This could be written the same way in Rust but slice indexing is not very idiomatic in Rust and using Iterators is preferred as it leads to more declarative code. Also all the indexing would lead to suboptimal performance due to the required bounds checks. So the main task here is to translate the code to iterators as much as possible.

When looking at the C code, the outer loop iterates over chunks of channels samples from the input and chunks of channels * factor samples from the output. This is exactly what the chunks_exact iterator on slices does in Rust. Similarly the second outer loop iterates over all samples of the input chunks and the two-dimensional array z, which has delay items per channel. On the Rust side I represented z as a flat, one-dimensional array for simplicty, so instead of indexing the chunks_exact() iterator is used again for iterating over it.

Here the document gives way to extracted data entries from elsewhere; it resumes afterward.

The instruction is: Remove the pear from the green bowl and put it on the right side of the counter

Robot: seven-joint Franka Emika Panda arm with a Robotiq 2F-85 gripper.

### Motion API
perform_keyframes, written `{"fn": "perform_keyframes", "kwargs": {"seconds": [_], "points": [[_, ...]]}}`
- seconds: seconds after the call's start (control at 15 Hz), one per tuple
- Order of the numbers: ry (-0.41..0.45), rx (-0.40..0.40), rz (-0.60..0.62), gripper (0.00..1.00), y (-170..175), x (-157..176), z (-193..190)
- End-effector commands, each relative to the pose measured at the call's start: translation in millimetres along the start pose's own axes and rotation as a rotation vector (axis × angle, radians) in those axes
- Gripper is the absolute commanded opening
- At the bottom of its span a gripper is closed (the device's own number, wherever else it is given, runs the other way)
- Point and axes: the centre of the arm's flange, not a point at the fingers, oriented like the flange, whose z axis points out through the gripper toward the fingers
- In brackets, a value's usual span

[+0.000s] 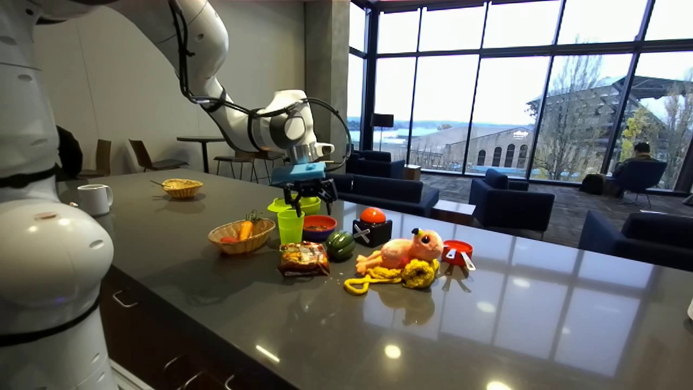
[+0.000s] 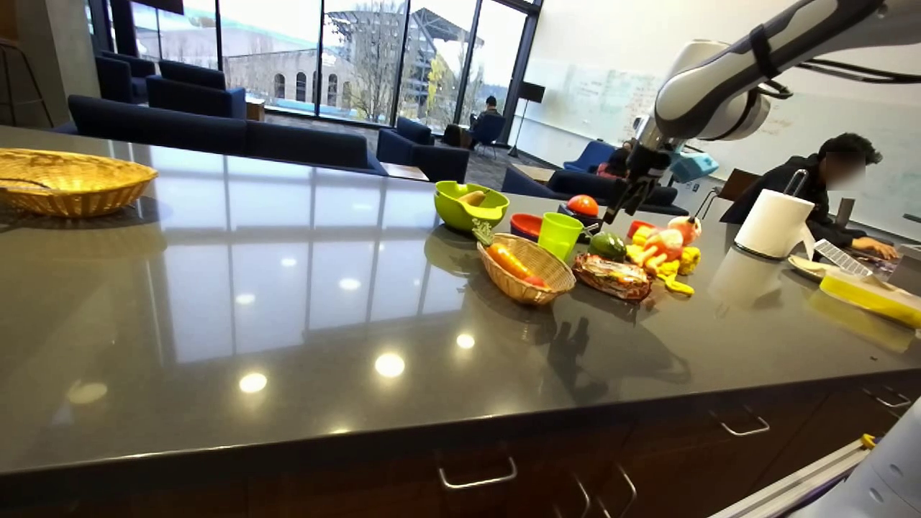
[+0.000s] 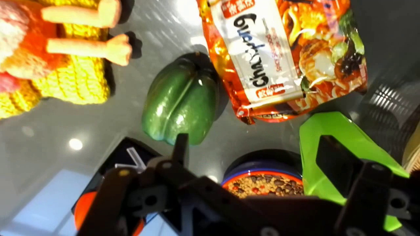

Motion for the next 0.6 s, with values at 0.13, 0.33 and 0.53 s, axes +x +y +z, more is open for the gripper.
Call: {"fn": "perform_keyframes", "kwargs": {"seconds": [0.13,0.33,0.53], "points": [[0.001,0.031,-0.058,1.00,-9.1,71.0,-9.1],[0.025,0.039,-0.070,1.00,-9.6,109.7,-7.6],[0.049,0.038,-0.085,1.00,-5.6,146.1,-2.0]]}}
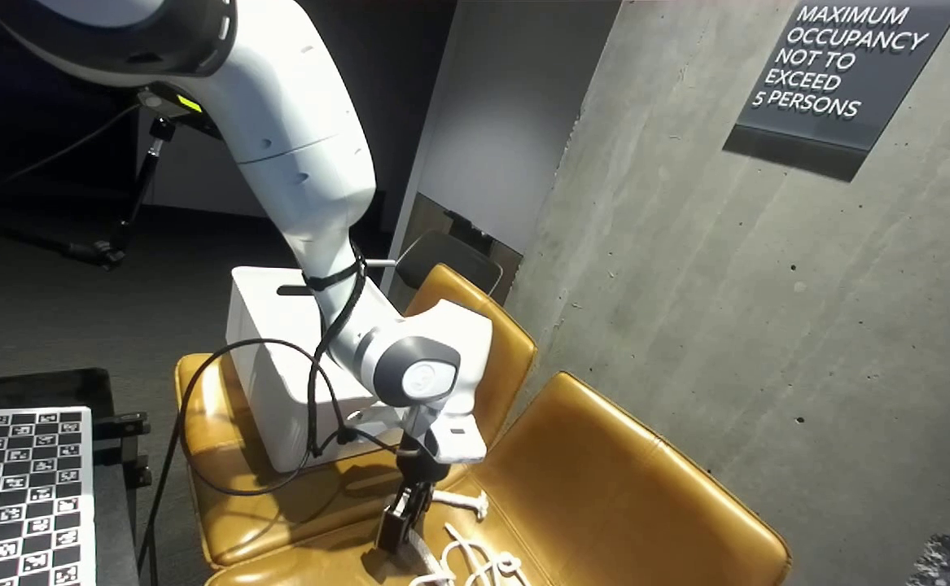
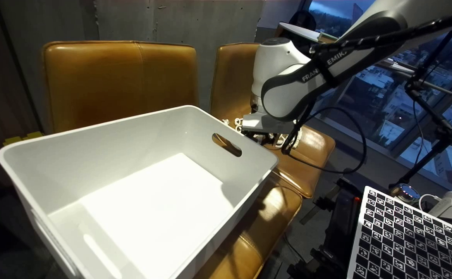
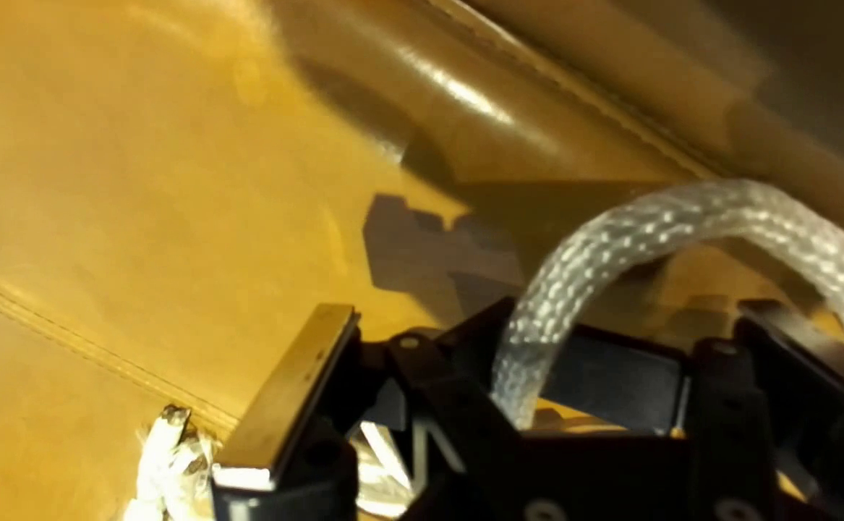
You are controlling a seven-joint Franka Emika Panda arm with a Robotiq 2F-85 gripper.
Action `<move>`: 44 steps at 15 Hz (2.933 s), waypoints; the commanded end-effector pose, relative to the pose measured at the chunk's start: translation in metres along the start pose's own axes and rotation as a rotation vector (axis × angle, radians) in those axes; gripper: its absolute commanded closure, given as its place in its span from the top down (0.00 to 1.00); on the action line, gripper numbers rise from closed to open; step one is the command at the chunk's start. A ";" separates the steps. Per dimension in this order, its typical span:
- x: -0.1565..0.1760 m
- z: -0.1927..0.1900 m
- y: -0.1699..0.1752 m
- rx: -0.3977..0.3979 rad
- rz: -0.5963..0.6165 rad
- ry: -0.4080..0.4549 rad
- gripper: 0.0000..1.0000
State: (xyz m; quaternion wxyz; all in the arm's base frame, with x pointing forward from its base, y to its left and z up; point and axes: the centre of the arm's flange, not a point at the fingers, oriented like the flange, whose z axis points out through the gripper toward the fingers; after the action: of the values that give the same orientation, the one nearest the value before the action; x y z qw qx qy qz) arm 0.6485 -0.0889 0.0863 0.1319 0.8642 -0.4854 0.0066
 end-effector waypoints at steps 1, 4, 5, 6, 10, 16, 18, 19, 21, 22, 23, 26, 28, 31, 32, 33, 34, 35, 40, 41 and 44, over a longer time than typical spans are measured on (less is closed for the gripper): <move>0.002 -0.087 0.007 0.003 -0.017 0.012 0.00; 0.006 -0.155 0.008 0.056 -0.057 0.090 0.00; 0.008 -0.182 0.009 0.086 -0.071 0.119 0.00; 0.010 -0.209 0.010 0.123 -0.082 0.150 0.00; 0.020 -0.321 0.019 0.252 -0.099 0.243 0.00; 0.003 -0.489 0.048 0.410 -0.157 0.346 0.00; -0.019 -0.543 0.051 0.437 -0.198 0.368 0.00; -0.034 -0.568 0.050 0.444 -0.220 0.376 0.00; -0.068 -0.606 0.038 0.442 -0.264 0.384 0.00; -0.085 -0.612 0.031 0.437 -0.286 0.383 0.00; -0.105 -0.614 0.024 0.430 -0.311 0.379 0.00; -0.155 -0.596 0.001 0.422 -0.390 0.346 0.00; -0.185 -0.569 -0.015 0.391 -0.426 0.295 0.00; -0.226 -0.520 -0.040 0.323 -0.452 0.227 0.00; -0.236 -0.507 -0.047 0.300 -0.456 0.210 0.00; -0.247 -0.493 -0.053 0.277 -0.457 0.196 0.00; -0.254 -0.481 -0.059 0.257 -0.459 0.184 0.00; -0.261 -0.467 -0.064 0.239 -0.459 0.178 0.00; -0.259 -0.405 -0.078 0.149 -0.452 0.159 0.00; -0.258 -0.394 -0.078 0.130 -0.454 0.155 0.25; -0.256 -0.350 -0.077 0.087 -0.472 0.131 0.40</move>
State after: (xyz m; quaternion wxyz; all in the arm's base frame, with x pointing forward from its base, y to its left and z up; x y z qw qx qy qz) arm 0.6250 0.2574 0.3991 0.1152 0.9564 -0.2609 0.0628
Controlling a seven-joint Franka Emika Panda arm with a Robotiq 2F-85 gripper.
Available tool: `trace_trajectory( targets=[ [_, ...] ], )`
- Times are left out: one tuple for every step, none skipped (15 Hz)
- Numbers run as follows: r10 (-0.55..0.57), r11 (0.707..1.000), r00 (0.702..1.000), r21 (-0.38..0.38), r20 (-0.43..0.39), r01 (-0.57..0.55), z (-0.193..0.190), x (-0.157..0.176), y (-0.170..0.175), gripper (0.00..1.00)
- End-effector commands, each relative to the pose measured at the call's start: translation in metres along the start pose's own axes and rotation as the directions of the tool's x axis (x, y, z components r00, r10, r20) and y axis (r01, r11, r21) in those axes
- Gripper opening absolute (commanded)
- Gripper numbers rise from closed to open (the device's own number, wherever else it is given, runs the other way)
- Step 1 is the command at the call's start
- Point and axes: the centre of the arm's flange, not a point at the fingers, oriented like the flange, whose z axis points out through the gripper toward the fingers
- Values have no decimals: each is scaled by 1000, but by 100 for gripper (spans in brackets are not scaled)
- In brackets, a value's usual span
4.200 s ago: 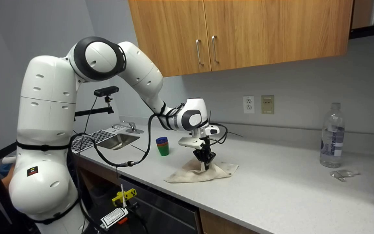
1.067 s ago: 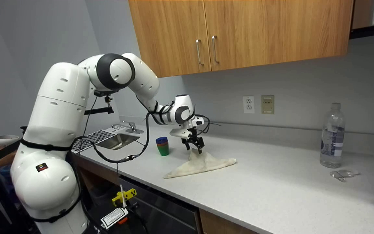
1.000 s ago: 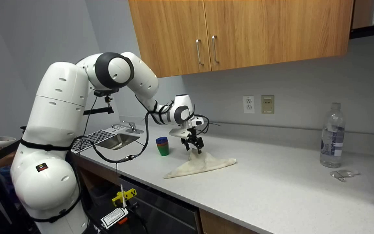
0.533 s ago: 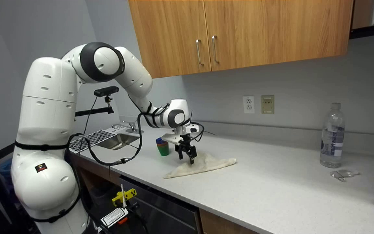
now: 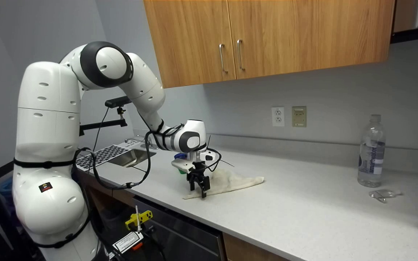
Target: Bring the bottom right corner of the towel over to the upper left corner, bring the bottom left corner to the top right corner
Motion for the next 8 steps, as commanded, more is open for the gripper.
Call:
trace_trajectory(
  targets=[
    [21,999,1000,29,6,-21,4,-20,0,100],
    [22,999,1000,36,10,-22,7,-22,-2,100],
    [23,999,1000,44,16,-24,9,-23,-3,100],
    [26,998,999,50,18,-27,11,-25,-6,100],
    [28,998,999,55,21,-29,13,-26,-9,100],
    [28,998,999,57,21,-29,14,-27,-11,100],
    [27,998,999,59,22,-28,15,-29,-16,100],
    [25,998,1000,62,18,-26,16,-29,-18,100]
  ],
)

This leads to the following for the two outer loops

for (src, dst) in src
    .chunks_exact(self.channels)
    .zip(dst.chunks_exact_mut(self.channels * self.factor)) {
    for (channel_idx, (src, z)) in src
        .iter()
        .zip(self.z.chunks_exact_mut(delay))
        .enumerate() {
        // insert more code here
    }
}

Apart from making it more clear what the data access patterns are, this is also less error prone and gives more information to the compiler for optimizations.

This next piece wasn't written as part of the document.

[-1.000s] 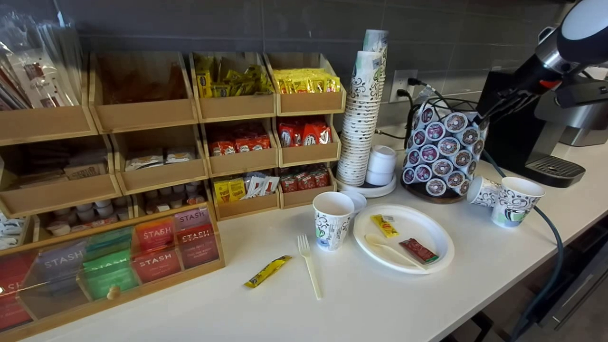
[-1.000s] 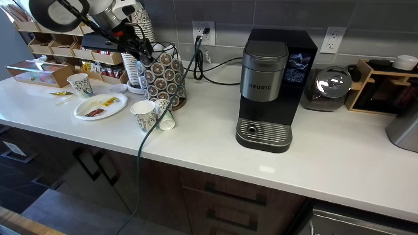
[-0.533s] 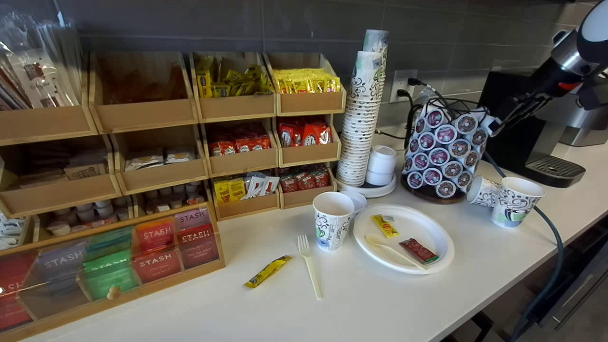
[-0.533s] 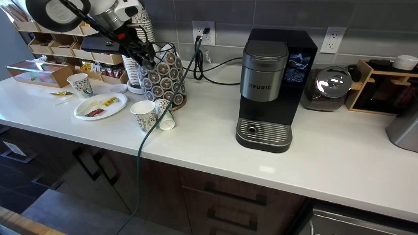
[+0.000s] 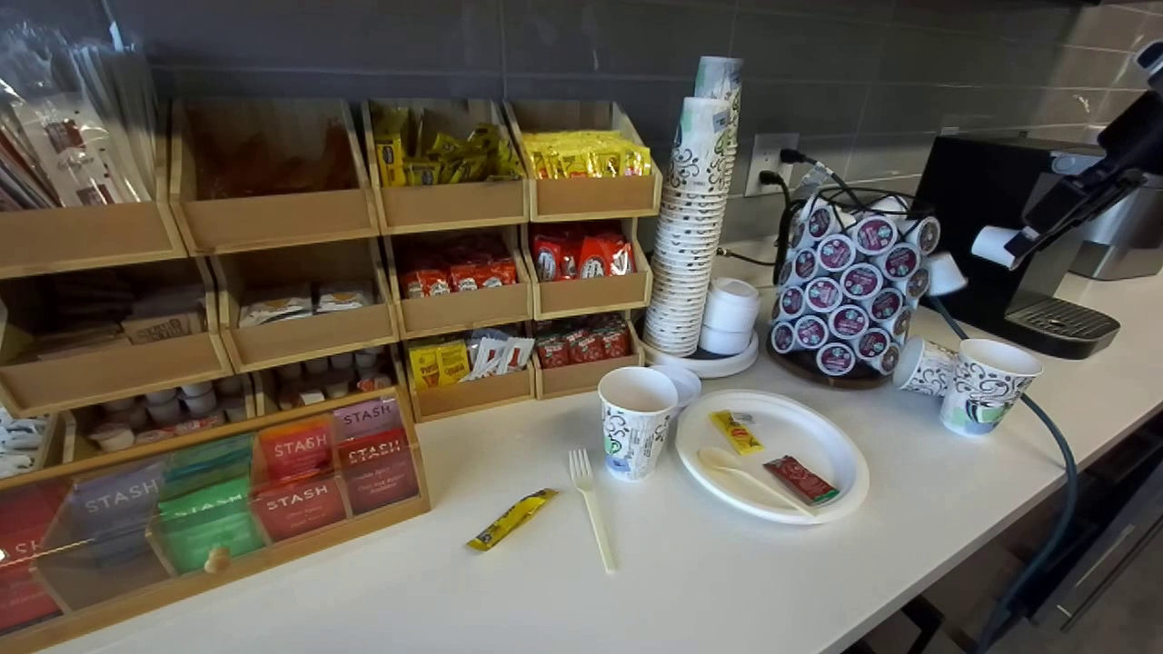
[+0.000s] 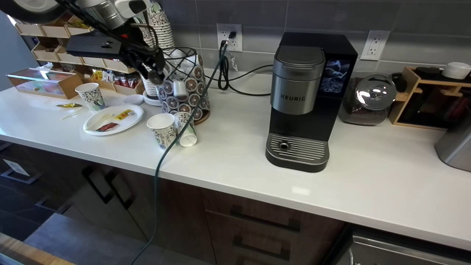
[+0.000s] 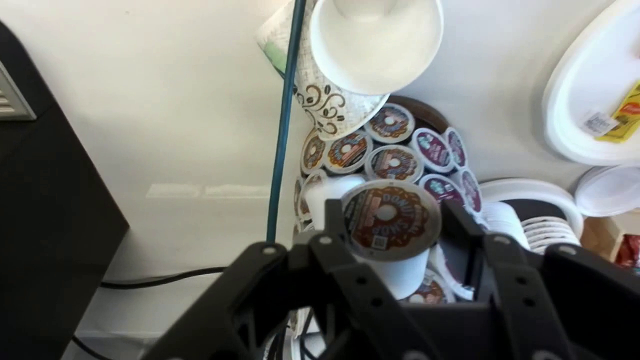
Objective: Remove one coffee pod from the stand
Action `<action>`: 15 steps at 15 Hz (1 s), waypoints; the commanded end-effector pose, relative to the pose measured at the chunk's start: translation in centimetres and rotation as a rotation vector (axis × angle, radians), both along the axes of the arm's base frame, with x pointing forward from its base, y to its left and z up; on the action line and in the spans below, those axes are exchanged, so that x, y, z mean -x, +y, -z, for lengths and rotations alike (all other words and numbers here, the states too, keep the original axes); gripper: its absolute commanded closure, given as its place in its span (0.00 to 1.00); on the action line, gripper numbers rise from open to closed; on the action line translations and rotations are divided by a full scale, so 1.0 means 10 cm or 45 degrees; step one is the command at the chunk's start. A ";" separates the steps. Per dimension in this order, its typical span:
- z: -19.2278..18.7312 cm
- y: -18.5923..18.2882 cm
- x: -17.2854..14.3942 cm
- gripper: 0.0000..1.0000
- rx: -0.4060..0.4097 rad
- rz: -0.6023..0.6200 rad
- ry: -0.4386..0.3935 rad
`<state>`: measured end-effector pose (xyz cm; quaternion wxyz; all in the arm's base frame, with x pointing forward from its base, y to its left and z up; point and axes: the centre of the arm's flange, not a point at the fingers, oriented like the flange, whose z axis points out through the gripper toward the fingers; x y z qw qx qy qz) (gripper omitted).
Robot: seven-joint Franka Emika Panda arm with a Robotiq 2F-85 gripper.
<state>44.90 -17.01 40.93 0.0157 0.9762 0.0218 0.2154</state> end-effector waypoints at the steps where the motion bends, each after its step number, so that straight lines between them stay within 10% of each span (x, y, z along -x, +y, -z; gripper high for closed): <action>1: -0.18 0.18 0.40 0.74 -0.042 -0.155 0.140; 6: -0.21 1.11 0.36 0.74 -0.156 -0.377 0.398; 15: -0.07 2.08 -0.10 0.74 0.096 -0.405 0.383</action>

Inside this loop, a ringbuffer z / zi is used to store the incoming samples for each channel and keeping the last delay number of samples for further processing. We’ll keep this part as it is for now and use explicit indexing. While a VecDeque, or any similar data structure from other crates, could be used here, it would complicate the code more, cause more allocations. I’ll revisit this piece of code in part 3 of this blog post.

The first inner loop now iterates over all filters, of which there are factor many and chunks of size channels from the output, for which the same translation as before is used. The second inner loop iterates over all coefficients of the filter and the z ringbuffer, and sums up the product of both which is then stored in the output.

So overall the body of the second outer loop above with the two inner loops would look as follows

z[self.zi] = *src;

for (filter, dst) in self
    .filter
    .iter()
    .zip(dst.chunks_exact_mut(self.channels)) {
        let mut acc = 0.0;
        for (c, index) in &filter.coeff {
            let mut i = self.zi as i32 - *index as i32;
            if i < 0 {
                i += self.delay as i32;
            }
            acc += z[i] as f64 * c;
        }

        dst[channel_idx] = acc as f32;
    }
}

self.zi += 1;
if self.zi == self.delay {
    self.zi = 0;
}

The full code after porting can be found here.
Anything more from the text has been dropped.